PROBLEM REQUIREMENTS:
The data below is to be transcribed word for word; pictures are to be excluded.

RECORDS FOR THIS TASK:
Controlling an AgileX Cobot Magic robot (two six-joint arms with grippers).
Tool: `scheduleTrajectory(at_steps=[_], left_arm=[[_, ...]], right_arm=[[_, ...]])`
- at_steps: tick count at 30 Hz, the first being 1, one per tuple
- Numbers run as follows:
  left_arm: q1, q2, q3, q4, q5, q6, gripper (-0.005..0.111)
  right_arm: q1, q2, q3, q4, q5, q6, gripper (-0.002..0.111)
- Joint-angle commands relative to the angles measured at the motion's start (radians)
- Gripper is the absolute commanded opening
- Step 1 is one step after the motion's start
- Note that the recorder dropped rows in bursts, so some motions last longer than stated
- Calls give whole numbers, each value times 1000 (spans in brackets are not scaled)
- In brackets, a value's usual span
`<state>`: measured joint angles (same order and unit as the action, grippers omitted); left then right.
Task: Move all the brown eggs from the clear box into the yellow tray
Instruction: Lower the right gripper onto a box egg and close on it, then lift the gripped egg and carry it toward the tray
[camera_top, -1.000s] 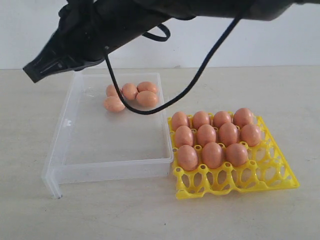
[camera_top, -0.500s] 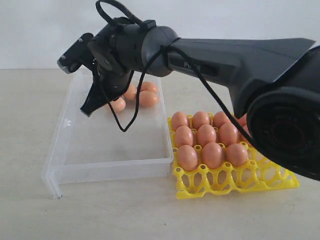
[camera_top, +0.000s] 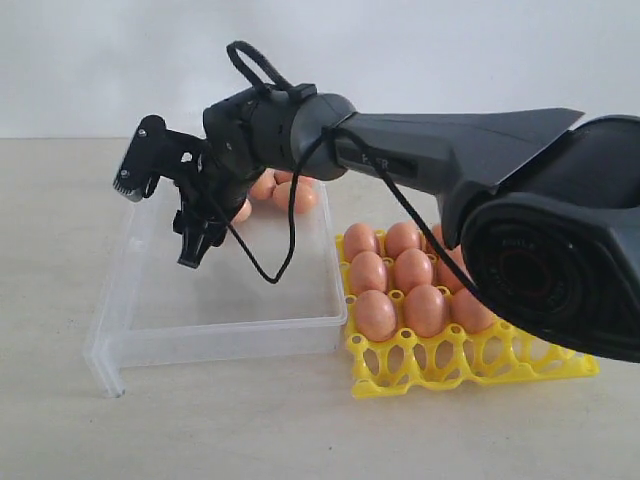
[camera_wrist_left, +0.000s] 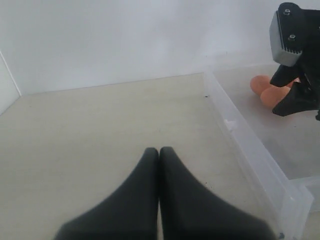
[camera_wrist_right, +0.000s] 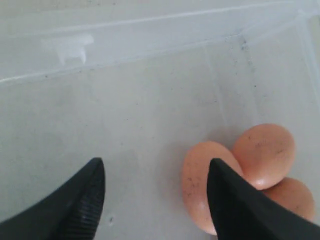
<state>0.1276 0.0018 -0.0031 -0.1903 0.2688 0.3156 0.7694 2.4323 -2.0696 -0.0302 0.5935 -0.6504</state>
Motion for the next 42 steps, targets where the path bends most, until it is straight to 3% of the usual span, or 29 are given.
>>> scheduleTrajectory(at_steps=[1, 8, 18, 21, 25, 26, 35, 38, 42], left_arm=[[1, -2, 3, -7, -9, -9, -4], [1, -2, 3, -7, -9, -9, -4], [1, -2, 3, -7, -8, -9, -4], [1, -2, 3, -7, -8, -9, -4], [1, -2, 3, -7, -8, -9, -4], [1, -2, 3, -7, -8, -9, -4], [1, -2, 3, -7, -10, -9, -4], [1, -2, 3, -7, -10, -9, -4], [1, -2, 3, -7, -10, -9, -4]], right_arm=[[-2, 24, -6, -104, -45, 11, 58], [-14, 70, -6, -293, -109, 159, 58], [-54, 110, -6, -323, -145, 340, 58], [-62, 111, -6, -323, -147, 390, 45], [-62, 111, -6, -323, -147, 438, 4], [-62, 111, -6, -320, -147, 459, 0], [-48, 38, -6, -306, -96, 618, 0], [-32, -23, -1, -223, -86, 643, 0], [-29, -107, 79, -43, -283, 626, 0]])
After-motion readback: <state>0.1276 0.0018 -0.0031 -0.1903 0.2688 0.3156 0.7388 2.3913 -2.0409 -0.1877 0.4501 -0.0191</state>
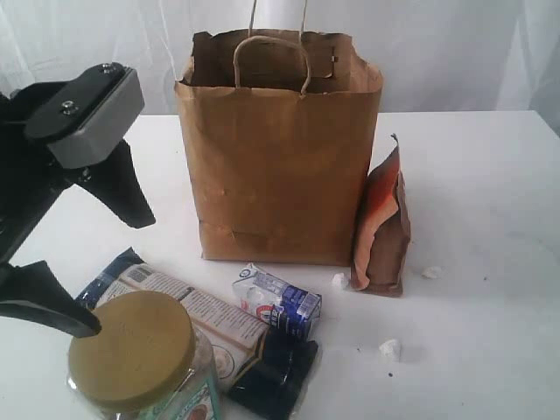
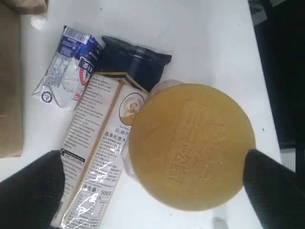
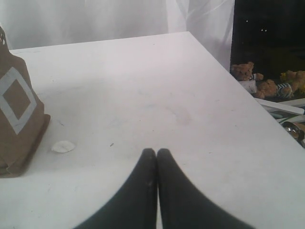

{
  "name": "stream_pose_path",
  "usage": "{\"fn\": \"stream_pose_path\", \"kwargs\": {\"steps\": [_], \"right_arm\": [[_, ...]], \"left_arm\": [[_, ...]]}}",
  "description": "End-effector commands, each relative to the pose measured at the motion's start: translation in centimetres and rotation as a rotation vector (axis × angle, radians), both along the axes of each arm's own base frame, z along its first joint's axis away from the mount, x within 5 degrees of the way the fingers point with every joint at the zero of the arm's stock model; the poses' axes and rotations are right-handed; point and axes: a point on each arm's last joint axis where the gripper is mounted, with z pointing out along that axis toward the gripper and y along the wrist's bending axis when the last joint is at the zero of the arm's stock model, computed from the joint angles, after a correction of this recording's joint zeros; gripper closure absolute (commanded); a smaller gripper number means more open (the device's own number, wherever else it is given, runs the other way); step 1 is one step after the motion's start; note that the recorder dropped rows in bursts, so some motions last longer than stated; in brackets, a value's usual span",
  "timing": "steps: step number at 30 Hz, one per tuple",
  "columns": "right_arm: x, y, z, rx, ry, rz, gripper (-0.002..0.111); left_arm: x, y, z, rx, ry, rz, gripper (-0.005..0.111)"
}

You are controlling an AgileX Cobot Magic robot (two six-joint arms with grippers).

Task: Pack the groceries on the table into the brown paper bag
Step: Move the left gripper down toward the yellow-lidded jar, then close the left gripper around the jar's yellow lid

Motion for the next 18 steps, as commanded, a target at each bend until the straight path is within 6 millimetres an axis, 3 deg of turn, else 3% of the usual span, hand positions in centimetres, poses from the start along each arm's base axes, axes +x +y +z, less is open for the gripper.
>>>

RESPONSE BOX:
Controlling an AgileX Cobot Magic robot (two six-joint arms with grippers).
Tool: `scheduleTrajectory(at_steps=[_], left_arm=[[_, ...]], right_arm=[[_, ...]])`
- at_steps: tick count at 30 Hz, the first being 1, one per tuple
- Numbers run as follows:
  left_arm: q1, q2, q3, q4, q5, q6, gripper (-0.005..0.111)
  right_arm: q1, q2, q3, q4, q5, q6, gripper (-0.002..0.111)
- Joint-angle commands relative to the angles measured at the motion's start (radians)
- Gripper is the absolute commanded opening
- Step 1 is one step after the motion's start
- Note that the recorder dropped rows in bursts, so some motions last longer than stated
- Calls give whole numbers, each value times 1000 (spans in brackets are not scaled)
- In brackets, a value's usual span
`<state>`: measured joint angles (same order and unit as the action, grippers omitted); left then right.
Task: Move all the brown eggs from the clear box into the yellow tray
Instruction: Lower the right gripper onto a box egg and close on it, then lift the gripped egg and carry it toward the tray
[camera_top, -1.000s] 
[camera_top, -0.500s] 
[camera_top, +0.000s] 
[camera_wrist_left, +0.000s] 
[camera_wrist_right, +0.000s] 
<state>0.1276 0.0018 -0.0031 -0.1903 0.2688 0.3156 0.7694 2.4323 -2.0696 -0.0302 0.5935 -0.6504</state>
Motion for the next 42 steps, targets where the path bends most, until it is straight to 3% of the usual span, or 29 are given.
>>> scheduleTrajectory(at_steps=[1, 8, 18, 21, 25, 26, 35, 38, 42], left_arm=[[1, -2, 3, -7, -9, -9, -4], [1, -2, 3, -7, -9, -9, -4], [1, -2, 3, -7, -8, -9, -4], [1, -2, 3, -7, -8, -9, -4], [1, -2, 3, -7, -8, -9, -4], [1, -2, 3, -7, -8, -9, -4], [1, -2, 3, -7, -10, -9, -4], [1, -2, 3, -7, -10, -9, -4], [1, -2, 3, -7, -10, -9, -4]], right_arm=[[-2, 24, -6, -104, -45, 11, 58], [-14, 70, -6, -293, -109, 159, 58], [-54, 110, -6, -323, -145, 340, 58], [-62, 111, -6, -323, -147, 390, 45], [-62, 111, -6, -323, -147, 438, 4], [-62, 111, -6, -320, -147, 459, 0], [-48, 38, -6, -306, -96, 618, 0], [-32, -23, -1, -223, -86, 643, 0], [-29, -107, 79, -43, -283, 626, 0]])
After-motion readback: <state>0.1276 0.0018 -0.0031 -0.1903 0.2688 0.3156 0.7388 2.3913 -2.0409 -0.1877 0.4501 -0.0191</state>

{
  "name": "stream_pose_path",
  "usage": "{\"fn\": \"stream_pose_path\", \"kwargs\": {\"steps\": [_], \"right_arm\": [[_, ...]], \"left_arm\": [[_, ...]]}}",
  "description": "End-effector commands, each relative to the pose measured at the motion's start: translation in centimetres and rotation as a rotation vector (axis × angle, radians), both along the axes of each arm's own base frame, z along its first joint's axis away from the mount, x within 5 degrees of the way the fingers point with every joint at the zero of the arm's stock model; the poses' axes and rotations are right-handed; point and axes: a point on each arm's last joint axis where the gripper is mounted, with z pointing out along that axis toward the gripper and y along the wrist's bending axis when the last joint is at the zero of the arm's stock model, computed from the joint angles, after a correction of this recording's joint zeros; gripper closure absolute (commanded); a smaller gripper number means more open (the device's own number, wherever else it is given, runs the other way); step 1 is one step after the motion's start; note that the recorder dropped rows in bursts, so some motions last longer than stated; in brackets, a value's usual span",
  "timing": "steps: step number at 30 Hz, one per tuple",
  "columns": "right_arm: x, y, z, rx, ry, rz, gripper (-0.002..0.111); left_arm: x, y, z, rx, ry, rz, gripper (-0.005..0.111)"
}

You are controlling an AgileX Cobot Magic robot (two six-joint arms with grippers).

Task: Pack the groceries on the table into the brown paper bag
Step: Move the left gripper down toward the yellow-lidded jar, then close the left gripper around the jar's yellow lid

Motion for the next 18 steps, as commanded, a target at each bend until the straight path is within 6 millimetres an axis, 3 deg of turn, else 3% of the usual span, hand positions in centimetres, poses from the start along each arm's base axes, axes +x +y +z, less is open for the gripper.
>>>

The exercise has been completed.